→ **Problem details**: Each line below is to be copied out exactly, and none may be omitted.
- - -
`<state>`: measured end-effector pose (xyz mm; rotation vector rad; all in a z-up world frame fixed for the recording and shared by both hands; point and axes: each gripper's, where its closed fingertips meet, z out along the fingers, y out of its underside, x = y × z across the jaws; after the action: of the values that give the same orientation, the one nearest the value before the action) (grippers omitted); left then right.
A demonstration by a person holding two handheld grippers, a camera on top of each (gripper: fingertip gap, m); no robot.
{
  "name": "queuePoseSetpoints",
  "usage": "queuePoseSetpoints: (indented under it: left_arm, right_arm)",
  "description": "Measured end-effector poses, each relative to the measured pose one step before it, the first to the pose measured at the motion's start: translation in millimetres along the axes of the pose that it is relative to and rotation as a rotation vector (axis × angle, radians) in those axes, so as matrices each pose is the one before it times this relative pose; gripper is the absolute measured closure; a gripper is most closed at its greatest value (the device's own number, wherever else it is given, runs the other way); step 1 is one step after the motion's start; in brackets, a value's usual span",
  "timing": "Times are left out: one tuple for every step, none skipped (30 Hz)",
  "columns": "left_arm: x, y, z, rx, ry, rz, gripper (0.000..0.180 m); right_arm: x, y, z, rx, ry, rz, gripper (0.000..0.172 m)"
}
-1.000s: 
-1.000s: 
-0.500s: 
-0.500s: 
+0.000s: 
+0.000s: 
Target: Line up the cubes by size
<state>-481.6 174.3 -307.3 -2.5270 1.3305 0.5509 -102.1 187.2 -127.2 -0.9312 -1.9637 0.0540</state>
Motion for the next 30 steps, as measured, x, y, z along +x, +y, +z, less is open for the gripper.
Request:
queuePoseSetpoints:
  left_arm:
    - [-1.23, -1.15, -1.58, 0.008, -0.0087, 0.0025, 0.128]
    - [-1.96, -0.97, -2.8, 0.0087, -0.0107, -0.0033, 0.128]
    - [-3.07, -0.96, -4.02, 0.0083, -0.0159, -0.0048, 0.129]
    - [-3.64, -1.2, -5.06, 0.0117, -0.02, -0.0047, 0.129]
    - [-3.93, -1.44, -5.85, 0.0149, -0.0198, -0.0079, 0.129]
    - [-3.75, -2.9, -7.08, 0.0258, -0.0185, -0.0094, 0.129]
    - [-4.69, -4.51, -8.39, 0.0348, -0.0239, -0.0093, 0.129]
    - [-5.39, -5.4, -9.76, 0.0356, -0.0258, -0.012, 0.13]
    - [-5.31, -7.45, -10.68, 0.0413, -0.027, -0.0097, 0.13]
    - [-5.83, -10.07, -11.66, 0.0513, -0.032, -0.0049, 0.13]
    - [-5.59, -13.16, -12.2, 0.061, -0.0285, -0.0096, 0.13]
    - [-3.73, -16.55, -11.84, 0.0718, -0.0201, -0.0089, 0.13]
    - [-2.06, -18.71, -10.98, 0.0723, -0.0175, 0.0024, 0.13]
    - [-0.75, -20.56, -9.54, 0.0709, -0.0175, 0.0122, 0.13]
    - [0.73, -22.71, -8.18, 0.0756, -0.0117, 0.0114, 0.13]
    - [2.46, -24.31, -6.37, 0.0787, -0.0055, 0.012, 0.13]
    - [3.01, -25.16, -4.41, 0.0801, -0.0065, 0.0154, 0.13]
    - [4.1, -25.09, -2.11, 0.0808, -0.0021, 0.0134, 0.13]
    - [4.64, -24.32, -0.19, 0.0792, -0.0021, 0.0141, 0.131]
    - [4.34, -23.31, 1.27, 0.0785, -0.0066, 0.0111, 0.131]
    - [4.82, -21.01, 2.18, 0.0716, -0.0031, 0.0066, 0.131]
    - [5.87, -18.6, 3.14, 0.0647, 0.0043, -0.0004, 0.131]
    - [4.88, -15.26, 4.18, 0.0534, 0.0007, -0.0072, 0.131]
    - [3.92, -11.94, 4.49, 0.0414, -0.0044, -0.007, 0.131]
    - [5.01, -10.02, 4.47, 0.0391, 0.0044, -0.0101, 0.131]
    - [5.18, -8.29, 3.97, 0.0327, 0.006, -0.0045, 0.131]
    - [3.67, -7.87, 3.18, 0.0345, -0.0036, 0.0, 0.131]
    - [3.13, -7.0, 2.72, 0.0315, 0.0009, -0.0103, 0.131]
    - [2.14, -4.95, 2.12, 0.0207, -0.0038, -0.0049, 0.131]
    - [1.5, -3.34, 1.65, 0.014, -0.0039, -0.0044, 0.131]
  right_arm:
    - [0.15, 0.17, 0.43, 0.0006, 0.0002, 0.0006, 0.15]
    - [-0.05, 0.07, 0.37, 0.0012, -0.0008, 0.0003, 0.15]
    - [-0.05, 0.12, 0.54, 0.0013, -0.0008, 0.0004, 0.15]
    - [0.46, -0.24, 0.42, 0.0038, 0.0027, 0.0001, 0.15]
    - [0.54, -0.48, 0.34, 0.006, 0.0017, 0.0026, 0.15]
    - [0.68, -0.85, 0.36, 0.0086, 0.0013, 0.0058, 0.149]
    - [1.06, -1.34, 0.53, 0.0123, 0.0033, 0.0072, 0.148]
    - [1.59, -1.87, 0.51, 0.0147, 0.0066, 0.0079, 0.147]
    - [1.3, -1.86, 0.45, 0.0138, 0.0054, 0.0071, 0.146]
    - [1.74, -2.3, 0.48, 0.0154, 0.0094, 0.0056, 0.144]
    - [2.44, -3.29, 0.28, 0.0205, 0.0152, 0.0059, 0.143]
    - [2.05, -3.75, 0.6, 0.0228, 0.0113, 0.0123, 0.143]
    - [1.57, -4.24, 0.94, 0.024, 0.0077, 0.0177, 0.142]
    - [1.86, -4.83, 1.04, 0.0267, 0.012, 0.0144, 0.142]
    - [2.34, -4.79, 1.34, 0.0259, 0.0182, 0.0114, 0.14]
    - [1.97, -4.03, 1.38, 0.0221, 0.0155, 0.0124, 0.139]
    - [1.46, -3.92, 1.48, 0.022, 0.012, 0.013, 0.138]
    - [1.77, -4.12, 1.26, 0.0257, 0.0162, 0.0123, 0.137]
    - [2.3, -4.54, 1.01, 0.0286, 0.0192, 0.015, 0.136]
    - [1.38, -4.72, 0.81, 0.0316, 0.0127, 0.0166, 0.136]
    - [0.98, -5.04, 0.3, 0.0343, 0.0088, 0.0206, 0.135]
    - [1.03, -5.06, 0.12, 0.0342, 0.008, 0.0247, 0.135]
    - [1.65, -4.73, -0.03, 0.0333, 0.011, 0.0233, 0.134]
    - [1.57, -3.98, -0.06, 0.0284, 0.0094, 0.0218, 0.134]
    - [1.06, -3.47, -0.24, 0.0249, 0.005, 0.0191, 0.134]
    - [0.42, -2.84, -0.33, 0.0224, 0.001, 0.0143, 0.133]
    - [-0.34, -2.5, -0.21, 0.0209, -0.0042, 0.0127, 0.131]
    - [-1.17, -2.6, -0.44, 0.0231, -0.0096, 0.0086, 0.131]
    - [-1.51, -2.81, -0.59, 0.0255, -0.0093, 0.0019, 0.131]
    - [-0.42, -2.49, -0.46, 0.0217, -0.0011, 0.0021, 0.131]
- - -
→ **The completed task**:
`<state>`: measured end-effector pose (xyz mm; rotation vector rad; all in a z-up world frame fixed for the recording and shared by both hands; point and axes: each gripper's, where its closed fingertips meet, z out along the fingers, y out of its underside, x = y × z across the jaws; after the action: of the values that give the same orientation, the one nearest the value before the action) (grippers omitted); left then right.
A demonstration by a person holding two handheld grippers, a camera on top of each (gripper: fingertip gap, m); no robot.
{
  "name": "queuePoseSetpoints",
  "usage": "queuePoseSetpoints: (indented under it: left_arm, right_arm)",
  "description": "Measured end-effector poses, each relative to the measured pose one step before it, the first to the pose measured at the motion's start: translation in millimetres along the axes of the pose that it is relative to and rotation as a rotation vector (axis × angle, radians) in those axes, so as matrices each pose is the one before it times this relative pose; gripper is the absolute measured closure; a gripper is most closed at its greatest value (the device's own number, wherever else it is given, runs the other way); step 1 is one step after the motion's start; in brackets, a value's usual span",
  "timing": "Times are left out: one tuple for every step, none skipped (30 Hz)",
  "columns": "left_arm: x, y, z, rx, ry, rz, gripper (0.000..0.180 m); right_arm: x, y, z, rx, ry, rz, gripper (0.000..0.172 m)"
}
-1.000s: 
-1.000s: 
-0.500s: 
-0.500s: 
+0.000s: 
+0.000s: 
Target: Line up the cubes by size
<state>-481.6 174.3 -307.3 -2.5270 1.3305 0.5509 -102.1 187.2 -127.2 -0.9312 -1.9637 0.0540</state>
Motion for the next 30 steps, as measured, x, y, z along +x, +y, +z, less is open for the gripper.
Request:
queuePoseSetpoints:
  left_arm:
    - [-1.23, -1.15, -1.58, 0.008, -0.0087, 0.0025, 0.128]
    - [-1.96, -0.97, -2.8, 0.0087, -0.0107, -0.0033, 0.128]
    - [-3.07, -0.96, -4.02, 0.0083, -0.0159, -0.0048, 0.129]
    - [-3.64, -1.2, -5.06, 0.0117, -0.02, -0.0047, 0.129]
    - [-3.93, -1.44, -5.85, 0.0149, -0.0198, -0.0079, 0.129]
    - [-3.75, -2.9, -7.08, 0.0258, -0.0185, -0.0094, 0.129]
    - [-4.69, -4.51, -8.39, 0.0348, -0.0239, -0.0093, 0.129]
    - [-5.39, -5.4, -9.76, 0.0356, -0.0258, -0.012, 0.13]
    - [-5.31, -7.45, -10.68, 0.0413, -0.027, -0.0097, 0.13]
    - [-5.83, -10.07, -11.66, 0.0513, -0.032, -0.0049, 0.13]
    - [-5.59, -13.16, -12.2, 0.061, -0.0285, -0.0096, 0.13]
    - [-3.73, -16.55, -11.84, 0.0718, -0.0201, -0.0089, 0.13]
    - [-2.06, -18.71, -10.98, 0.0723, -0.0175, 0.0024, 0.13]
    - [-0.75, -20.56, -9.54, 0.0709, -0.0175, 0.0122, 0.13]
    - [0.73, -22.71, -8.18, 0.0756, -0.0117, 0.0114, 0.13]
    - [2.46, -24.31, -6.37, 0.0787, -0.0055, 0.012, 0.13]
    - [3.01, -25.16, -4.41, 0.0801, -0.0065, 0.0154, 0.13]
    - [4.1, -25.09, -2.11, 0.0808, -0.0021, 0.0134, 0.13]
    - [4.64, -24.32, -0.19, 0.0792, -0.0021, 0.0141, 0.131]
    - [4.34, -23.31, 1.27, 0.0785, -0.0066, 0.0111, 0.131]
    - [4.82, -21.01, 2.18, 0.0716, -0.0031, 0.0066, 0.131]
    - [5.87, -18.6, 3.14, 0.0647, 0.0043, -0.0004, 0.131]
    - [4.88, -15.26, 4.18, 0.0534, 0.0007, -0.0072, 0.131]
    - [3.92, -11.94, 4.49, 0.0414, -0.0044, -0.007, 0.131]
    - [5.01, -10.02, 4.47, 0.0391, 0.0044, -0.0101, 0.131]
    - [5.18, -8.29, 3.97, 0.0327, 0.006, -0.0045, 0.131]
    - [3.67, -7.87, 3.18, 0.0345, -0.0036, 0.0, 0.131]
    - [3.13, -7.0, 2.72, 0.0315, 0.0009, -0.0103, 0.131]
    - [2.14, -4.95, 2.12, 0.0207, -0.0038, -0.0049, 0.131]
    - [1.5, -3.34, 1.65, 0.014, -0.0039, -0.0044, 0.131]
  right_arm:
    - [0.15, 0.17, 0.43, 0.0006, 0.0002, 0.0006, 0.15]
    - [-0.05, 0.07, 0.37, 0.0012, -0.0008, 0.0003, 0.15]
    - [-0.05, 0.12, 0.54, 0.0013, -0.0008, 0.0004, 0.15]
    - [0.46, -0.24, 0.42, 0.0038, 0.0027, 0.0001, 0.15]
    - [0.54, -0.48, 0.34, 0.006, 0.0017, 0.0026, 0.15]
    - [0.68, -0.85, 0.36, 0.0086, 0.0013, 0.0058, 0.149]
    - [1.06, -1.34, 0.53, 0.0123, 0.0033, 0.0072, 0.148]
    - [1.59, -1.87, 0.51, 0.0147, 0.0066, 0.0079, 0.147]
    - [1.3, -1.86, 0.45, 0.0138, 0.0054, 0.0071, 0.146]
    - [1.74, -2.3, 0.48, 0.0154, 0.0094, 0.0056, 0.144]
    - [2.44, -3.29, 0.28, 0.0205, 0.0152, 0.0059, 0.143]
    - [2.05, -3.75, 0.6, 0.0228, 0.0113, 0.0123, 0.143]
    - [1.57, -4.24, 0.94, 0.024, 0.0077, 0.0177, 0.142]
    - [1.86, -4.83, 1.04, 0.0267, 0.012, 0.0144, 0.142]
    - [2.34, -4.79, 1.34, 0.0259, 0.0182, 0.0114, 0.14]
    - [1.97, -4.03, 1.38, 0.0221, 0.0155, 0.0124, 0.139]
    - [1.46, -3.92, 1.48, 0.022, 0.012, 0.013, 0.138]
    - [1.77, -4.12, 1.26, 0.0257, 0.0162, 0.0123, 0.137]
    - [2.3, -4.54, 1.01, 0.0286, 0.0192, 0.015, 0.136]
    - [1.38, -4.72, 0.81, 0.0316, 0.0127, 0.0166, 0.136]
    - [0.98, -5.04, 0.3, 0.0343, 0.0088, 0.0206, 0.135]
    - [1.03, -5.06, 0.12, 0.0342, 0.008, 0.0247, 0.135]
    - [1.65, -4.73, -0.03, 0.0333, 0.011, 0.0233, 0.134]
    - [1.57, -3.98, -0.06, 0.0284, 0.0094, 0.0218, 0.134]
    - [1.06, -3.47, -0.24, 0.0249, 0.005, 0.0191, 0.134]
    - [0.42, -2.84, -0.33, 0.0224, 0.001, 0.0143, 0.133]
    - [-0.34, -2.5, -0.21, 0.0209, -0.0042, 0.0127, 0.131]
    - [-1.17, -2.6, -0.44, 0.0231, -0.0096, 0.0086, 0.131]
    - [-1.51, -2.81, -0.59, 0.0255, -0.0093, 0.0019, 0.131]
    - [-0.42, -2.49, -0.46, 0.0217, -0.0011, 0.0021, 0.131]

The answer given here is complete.